TASK STATEMENT:
Each line below from the line with "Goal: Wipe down" to the line with "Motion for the" must be copied exactly, including those two, and no picture may appear in the copy.

INPUT DATA:

Segment Open

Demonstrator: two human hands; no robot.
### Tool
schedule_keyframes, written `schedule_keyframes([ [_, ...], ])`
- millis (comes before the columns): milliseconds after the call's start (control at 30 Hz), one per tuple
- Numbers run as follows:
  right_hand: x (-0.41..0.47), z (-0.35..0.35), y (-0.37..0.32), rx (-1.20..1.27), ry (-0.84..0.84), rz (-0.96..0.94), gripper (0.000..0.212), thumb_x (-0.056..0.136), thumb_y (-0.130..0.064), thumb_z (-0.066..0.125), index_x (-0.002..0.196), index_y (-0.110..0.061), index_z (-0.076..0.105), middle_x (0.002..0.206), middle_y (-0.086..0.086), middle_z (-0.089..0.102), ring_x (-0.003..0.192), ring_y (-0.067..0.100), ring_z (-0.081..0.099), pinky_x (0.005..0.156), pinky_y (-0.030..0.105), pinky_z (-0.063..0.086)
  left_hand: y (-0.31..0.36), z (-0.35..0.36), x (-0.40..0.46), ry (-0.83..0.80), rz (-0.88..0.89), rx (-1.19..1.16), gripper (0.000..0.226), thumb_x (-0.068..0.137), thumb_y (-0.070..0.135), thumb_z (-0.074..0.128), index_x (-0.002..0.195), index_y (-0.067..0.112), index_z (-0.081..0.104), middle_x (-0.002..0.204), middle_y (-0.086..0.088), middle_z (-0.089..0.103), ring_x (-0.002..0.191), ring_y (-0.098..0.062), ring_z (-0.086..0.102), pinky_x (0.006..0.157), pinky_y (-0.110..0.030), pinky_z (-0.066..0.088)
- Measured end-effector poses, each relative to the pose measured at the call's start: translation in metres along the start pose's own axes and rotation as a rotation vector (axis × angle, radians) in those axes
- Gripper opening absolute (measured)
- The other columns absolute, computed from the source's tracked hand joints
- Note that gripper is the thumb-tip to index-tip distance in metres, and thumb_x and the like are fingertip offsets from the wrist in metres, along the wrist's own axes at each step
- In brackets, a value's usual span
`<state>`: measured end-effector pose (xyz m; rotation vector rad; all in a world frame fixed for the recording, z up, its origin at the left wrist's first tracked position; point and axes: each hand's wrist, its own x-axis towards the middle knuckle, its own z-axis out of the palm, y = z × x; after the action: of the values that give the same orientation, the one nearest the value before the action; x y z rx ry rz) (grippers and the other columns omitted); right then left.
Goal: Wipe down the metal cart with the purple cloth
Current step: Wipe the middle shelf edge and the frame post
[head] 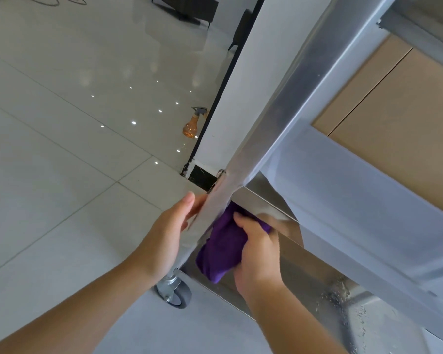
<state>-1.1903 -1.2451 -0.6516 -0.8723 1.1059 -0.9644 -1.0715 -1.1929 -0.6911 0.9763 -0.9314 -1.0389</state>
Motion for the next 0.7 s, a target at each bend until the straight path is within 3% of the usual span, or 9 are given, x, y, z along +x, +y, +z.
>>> schedule_keyframes([
  [67, -0.005, 0.006, -0.002, 0.17, -0.149, 0.105, 0.054, 0.059, 0.002, 0.056, 0.112, -0.003, 0.059, 0.097, 0.012, 0.068, 0.089, 0.029, 0.064, 0.078, 0.04, 0.053, -0.025, 0.001, -0.002, -0.004, 0.036, -0.041, 0.041, 0.102, 0.031, 0.024, 0.13, 0.018, 0.05, 0.143, -0.01, 0.042, 0.106, -0.012, 0.061, 0.086, -0.026, 0.048],
  [133, -0.012, 0.009, 0.0, 0.279, -0.264, 0.089, 0.069, 0.042, -0.003, 0.051, 0.111, -0.003, 0.059, 0.093, 0.011, 0.067, 0.083, 0.026, 0.065, 0.069, 0.034, 0.054, -0.016, 0.005, -0.005, 0.032, -0.066, -0.038, 0.047, 0.102, 0.037, 0.019, 0.139, 0.012, 0.036, 0.141, -0.007, 0.044, 0.125, -0.02, 0.048, 0.101, -0.032, 0.04],
  [233, -0.024, 0.013, 0.011, 0.28, -0.301, -0.03, 0.057, 0.042, 0.0, 0.048, 0.096, -0.009, 0.061, 0.076, 0.004, 0.067, 0.067, 0.016, 0.065, 0.058, 0.027, 0.053, 0.013, 0.02, -0.001, -0.034, -0.189, -0.199, 0.046, 0.094, 0.052, 0.014, 0.119, 0.03, 0.045, 0.107, 0.019, 0.067, 0.104, 0.01, 0.057, 0.079, -0.008, 0.045],
  [300, -0.033, 0.018, 0.018, 0.099, -0.338, -0.166, 0.051, 0.048, 0.002, 0.049, 0.09, -0.022, 0.064, 0.071, -0.002, 0.063, 0.065, 0.012, 0.059, 0.062, 0.028, 0.048, 0.006, 0.012, -0.003, 0.02, -0.171, -0.288, 0.045, 0.098, 0.045, 0.015, 0.128, 0.028, 0.044, 0.126, 0.013, 0.059, 0.119, 0.006, 0.048, 0.083, -0.01, 0.042],
  [433, -0.04, 0.024, 0.03, -0.081, -0.472, -0.393, 0.086, 0.061, 0.011, 0.045, 0.136, -0.031, 0.039, 0.098, -0.022, 0.065, 0.09, 0.0, 0.06, 0.079, 0.017, 0.049, 0.008, 0.013, -0.001, -0.167, -0.168, -0.408, 0.054, 0.089, 0.06, 0.022, 0.119, 0.039, 0.062, 0.121, 0.012, 0.063, 0.116, -0.001, 0.054, 0.089, -0.013, 0.045],
  [533, -0.047, 0.027, 0.051, -0.234, -0.439, -0.52, 0.099, 0.071, 0.005, 0.052, 0.143, -0.051, 0.016, 0.154, -0.015, 0.023, 0.143, 0.019, 0.022, 0.115, 0.051, 0.02, 0.003, -0.001, -0.001, -0.149, -0.274, -0.633, 0.081, 0.067, 0.065, 0.068, 0.136, 0.025, 0.049, 0.134, -0.002, 0.055, 0.126, -0.016, 0.049, 0.108, -0.03, 0.036],
  [600, -0.048, 0.032, 0.051, -0.189, -0.479, -0.551, 0.09, 0.077, -0.004, 0.058, 0.144, -0.048, 0.017, 0.147, -0.011, 0.035, 0.131, 0.022, 0.04, 0.111, 0.05, 0.028, 0.006, -0.004, 0.001, -0.172, -0.263, -0.598, 0.088, 0.067, 0.068, 0.065, 0.138, 0.017, 0.047, 0.137, -0.008, 0.052, 0.128, -0.02, 0.047, 0.11, -0.033, 0.033],
  [633, -0.045, 0.035, 0.045, -0.105, -0.525, -0.543, 0.08, 0.079, -0.003, 0.059, 0.142, -0.041, 0.026, 0.127, -0.008, 0.052, 0.11, 0.02, 0.054, 0.098, 0.04, 0.044, 0.005, -0.007, 0.001, -0.216, -0.242, -0.581, 0.083, 0.072, 0.07, 0.057, 0.133, 0.013, 0.053, 0.133, -0.009, 0.055, 0.125, -0.02, 0.05, 0.105, -0.031, 0.04],
  [700, -0.033, 0.037, 0.029, -0.011, -0.517, -0.491, 0.059, 0.08, 0.001, 0.056, 0.123, -0.038, 0.044, 0.096, -0.007, 0.061, 0.081, 0.007, 0.061, 0.073, 0.023, 0.051, 0.009, -0.01, 0.0, -0.133, -0.316, -0.562, 0.072, 0.077, 0.072, 0.038, 0.11, 0.016, 0.071, 0.116, -0.008, 0.067, 0.109, -0.016, 0.062, 0.084, -0.024, 0.052],
])
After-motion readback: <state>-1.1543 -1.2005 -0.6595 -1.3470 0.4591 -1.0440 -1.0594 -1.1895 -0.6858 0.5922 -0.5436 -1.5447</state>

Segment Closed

EXERCISE RESULT:
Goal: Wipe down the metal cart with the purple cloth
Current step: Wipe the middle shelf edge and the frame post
[head] 
<state>-1.1903 -1.2451 -0.6516 -0.8723 1.1059 -0.9644 -1.0715 -1.1929 -0.6911 0.9763 -0.9314 -1.0389</state>
Motion for the next 0.7 s, a target at each bend until the straight path is within 3% of the usual span, or 9 are given, x, y, z along +x, +y, +z.

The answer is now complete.